In this section, we present some additional results on the robustness of the proposed journal indicators. In Figure 4(b) we have illustrated the relative change of rankings based on FNCSI and FNIF, here we demonstrate some further analysis and results. In Figure 6

we compare the 1st quartile and 3rd quartile rankings obtained from the 100 simulations for each journal. The x-axis is the 1st quartile and the y-axis is the 3rd quartile. We can see for both FNCSI and FNIF, the dots mainly located along the diagonal line implying that the rankings of most journals are stable. When comparing the orange dots(FNCSI) and blue squared(FNIF), we can see the spreading area of orange dots is smaller than the blue squares indicating that rankings based on FNCSI are more stable than rankings based on FNIF when dealing with some special journals.

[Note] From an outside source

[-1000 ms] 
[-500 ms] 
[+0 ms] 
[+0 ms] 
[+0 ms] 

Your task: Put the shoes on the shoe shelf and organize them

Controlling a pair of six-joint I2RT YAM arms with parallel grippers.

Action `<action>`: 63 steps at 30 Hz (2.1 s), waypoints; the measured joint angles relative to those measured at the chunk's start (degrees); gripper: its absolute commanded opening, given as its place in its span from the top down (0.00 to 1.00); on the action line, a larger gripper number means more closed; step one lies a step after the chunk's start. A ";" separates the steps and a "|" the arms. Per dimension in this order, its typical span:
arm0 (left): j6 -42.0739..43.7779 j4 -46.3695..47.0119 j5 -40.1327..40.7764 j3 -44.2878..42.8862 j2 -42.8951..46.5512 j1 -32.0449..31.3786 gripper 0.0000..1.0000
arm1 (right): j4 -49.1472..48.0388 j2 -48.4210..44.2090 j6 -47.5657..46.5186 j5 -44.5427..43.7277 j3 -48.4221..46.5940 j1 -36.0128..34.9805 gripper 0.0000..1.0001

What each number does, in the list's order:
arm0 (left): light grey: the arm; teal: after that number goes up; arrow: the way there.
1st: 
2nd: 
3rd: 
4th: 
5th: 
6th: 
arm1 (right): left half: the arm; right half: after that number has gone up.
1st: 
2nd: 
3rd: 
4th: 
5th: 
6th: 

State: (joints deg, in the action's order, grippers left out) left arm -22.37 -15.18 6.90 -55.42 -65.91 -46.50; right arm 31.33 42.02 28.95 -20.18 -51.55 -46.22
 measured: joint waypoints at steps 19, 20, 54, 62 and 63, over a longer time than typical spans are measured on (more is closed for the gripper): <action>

Figure 6: Change of rankings based on FNCSI and FNIF.

Journal indicators should also be stable across time as a journal’s reputation and quality will not change dramatically. In Figure 7 we present the evolution of rankings based on JIF, FNIF and FNCSI for the journal J Math Sociol. We can see the rankings of JIF and FNIF show a big jump in the year 2018 compared with its rankings in previous years. However, the ranking of FNCSI only increases a little. Here because of data availability, we only calculated the indicators for 2017 and 2018, we will continue to monitor this journal’s performance in 2019 and forthcoming years.

Figure 7: Evolution of percentile rank for J Math Sociol based on different indicators. The percentile ranking is calculated within the Mathematics, Interdisciplinary applications category.